─── Data excerpt ───

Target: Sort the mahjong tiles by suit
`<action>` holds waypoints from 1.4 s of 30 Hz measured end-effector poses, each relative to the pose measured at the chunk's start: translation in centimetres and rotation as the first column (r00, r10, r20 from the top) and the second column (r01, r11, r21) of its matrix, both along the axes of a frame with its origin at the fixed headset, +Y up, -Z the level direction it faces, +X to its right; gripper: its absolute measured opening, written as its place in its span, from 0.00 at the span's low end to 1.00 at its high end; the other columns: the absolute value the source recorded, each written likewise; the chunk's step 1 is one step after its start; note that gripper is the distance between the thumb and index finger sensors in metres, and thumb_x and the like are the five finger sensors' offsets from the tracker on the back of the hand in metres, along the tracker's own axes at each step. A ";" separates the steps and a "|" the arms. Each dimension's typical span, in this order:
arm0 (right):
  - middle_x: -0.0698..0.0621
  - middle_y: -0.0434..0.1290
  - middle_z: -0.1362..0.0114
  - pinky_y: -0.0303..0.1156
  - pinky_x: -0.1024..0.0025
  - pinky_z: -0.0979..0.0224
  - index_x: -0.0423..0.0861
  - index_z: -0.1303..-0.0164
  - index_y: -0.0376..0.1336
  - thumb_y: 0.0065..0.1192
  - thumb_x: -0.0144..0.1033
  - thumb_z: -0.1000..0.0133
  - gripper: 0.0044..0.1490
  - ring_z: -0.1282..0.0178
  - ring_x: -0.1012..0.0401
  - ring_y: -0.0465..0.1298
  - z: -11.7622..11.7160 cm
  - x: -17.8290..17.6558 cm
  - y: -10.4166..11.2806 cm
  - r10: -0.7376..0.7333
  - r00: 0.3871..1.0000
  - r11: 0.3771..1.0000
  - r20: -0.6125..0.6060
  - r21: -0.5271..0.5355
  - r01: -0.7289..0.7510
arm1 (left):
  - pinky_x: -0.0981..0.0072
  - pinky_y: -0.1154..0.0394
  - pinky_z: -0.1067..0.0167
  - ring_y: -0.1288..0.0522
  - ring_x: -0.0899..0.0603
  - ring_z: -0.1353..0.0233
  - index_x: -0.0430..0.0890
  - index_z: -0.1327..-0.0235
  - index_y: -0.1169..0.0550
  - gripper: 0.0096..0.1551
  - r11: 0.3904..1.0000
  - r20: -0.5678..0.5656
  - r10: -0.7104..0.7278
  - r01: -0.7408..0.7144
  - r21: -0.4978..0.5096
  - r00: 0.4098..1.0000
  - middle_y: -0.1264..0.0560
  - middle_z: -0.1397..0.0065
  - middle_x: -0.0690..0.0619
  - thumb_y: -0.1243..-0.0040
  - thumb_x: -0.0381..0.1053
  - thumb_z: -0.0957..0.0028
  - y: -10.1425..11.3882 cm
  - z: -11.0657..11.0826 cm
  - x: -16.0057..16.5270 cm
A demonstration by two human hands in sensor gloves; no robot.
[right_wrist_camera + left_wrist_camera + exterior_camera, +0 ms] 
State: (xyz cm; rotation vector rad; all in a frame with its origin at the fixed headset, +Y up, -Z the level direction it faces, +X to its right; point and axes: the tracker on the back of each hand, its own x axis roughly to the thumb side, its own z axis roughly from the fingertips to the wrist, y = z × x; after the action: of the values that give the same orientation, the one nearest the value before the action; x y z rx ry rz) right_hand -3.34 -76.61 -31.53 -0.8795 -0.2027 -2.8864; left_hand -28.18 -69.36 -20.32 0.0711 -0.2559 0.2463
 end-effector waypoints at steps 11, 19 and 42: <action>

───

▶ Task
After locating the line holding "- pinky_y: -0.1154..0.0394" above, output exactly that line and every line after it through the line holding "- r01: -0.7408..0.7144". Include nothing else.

▶ Exercise response
  - pinky_y: -0.1154..0.0394
  - pinky_z: -0.1067..0.0167
  - ring_y: -0.1288..0.0522
  - ring_x: -0.0899..0.0603
  - ring_z: -0.1353..0.0233
  - index_x: -0.0430..0.0890
  - index_z: -0.1327..-0.0235
  - index_y: -0.1169..0.0550
  - gripper: 0.0096..0.1551
  - r11: 0.3904..1.0000
  - r20: -0.5678..0.5656
  - r10: -0.7104..0.7278
  - r01: -0.7408..0.7144

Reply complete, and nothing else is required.